Among the educational facilities it had 19 primary schools, 17 middle schools, four secondary schools, two senior secondary schools. The nearest general degree college is at Jamshedpur, 4 km away. It had an engineering college, a polytechnic, a non-formal education centre (Sarva Shiksha Abhiyan).

The National Institute of Technology Jamshedpur, an Institute of National Importance established at Adityapur in 1960, has the status of a Deemed University. Srinath University is a private institution at Dindli, Adityapur with diverse educational programmes. The Indo Danish Tool Room is one of the top polytechnic institutes in India that offers diploma in engineering courses. Government Polytechnic, established at Adityapur in 1980, offers diploma courses in engineering. DAV Public School, NIT Campus, Adityapur is an English-medium coeducational institution established in 1991. It is a higher secondary school affiliated with the CBSE. Central Public School Adityapur is an English-medium coeducational institution established in 2005. It has facilities for teaching from class I to class XII. The school has a playground and a library with 16,000 books and has 60 computers. Srinath Public School Adityapur is an English-medium coeducational institution established in 2014. It is a secondary school affiliated with the CBSE.

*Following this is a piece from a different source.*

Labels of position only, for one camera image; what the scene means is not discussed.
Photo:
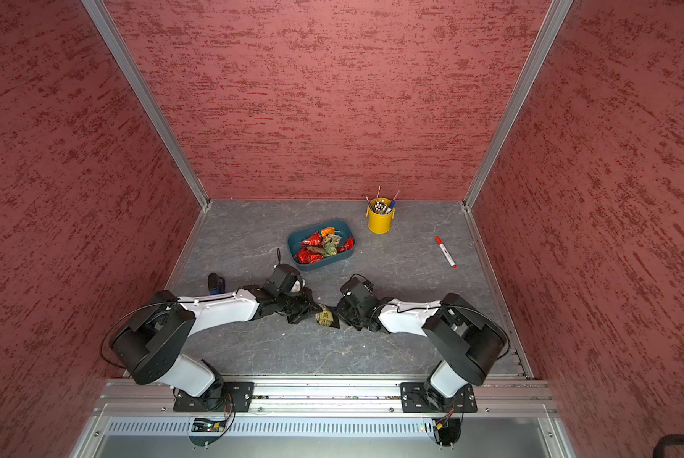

Kasturba Gandhi Balika Vidyalaya is a Hindi-medium girls only institution established in 2007. It has facilities for teaching from class VI to class XII. The school has a playground, and a library with 30 books and has 6 computers for teaching and learning purposes. Gayatri Shiksha Neekatan is a Hindi-medium coeducational institution established in 1985. It has facilities for teaching from class I to class XII. The school has a playground, and a library with 250 books and has 14 computers for teaching and learning purposes. Adarsh Shiksha Niketan is a Hindi-medium coeducational institution established in 1992. It has facilities for teaching from class I to class XII. The school has a playground, and a library with 500 books and has 1 computer for teaching and learning purposes. S.N. High School is a Hindi-medium coeducational institution established in 1972. It has facilities for teaching from class I to class X. The school has a playground, and a library with 95 books and has 2 computers for teaching and learning purposes. Victoria Memorial High School is a Hindi-medium coeducational institution established in 1984. It has facilities for teaching from class I to class X. The school has a playground, and a library with 625 books and has 2 computers for teaching and learning purposes. Shri Ram NG High School is a Hindi-medium coeducational institution established in 2009. It has facilities for teaching from class I to class X. The school has a library with 200 books.

==Culture==
Jamshedpur has its radio station in Adityapur. Among social, cultural and recreational facilities, it had an old age home, a stadium, three cinema theatre, an auditorium/community hall, a public library, and a reading room.